Carbon Health's Resilient Enterprise Frontend Application

Jun 13, 2022

Overview

Because of the nature of the work we do at Carbon Health, it’s been important from day-one to build systems that are fault-tolerant, monitored, and scalable. With start of the rebuild for our dashboard for enterprise customers abut a year ago, these were principles we kept front-of-mind when choosing technologies and setups across the stack.

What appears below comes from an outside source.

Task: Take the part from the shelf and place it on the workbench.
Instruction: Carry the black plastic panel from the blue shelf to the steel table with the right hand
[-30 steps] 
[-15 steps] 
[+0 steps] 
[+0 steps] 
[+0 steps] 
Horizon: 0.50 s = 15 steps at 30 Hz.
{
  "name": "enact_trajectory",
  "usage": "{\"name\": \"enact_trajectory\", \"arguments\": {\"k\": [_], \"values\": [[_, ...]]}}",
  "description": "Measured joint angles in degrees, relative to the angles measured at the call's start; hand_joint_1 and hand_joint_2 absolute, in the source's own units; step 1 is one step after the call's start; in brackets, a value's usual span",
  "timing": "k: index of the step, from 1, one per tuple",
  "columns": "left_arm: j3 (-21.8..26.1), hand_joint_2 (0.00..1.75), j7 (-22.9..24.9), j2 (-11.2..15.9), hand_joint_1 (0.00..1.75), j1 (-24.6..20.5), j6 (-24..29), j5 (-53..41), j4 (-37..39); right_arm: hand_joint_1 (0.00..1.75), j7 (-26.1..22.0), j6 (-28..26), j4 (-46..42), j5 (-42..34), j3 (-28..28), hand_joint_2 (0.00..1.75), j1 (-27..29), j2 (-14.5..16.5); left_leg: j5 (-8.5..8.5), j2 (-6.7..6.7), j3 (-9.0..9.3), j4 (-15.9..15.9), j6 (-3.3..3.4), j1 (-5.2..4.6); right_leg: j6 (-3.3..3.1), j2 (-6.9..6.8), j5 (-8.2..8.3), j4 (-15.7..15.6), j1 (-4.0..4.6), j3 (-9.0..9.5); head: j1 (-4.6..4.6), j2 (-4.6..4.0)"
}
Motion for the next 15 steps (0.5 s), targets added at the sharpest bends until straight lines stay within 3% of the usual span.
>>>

I’ve already written about many of the technical choices we made when designing this new application, so I won’t go into too many details there, but I would like to expand on the exact usage of many of these technical choices, and how they improve confidence in our application.

Typescript

A TypeScript React Component for a generic Icon

TypeScript isn’t a bold choice by any standard, and for many people working with modern JavaScript, it’s the default choice. The broad safety that TypeScript’s compiler offers is nowhere near perfect, but great for catching regressions caused by adjustments over time.

GraphQL data layer

Usage of generated types for Apollo's useQuery hook

GraphQL is the data layer that we chose for the app. Since GraphQL is a strongly-typed API specification, we use graphql-code-generator and Apollo Studio to generate API response types from our production endpoint.

This assists hugely in preventing bugs at the time of development, but also protects older code from accidental regressions with future schema changes.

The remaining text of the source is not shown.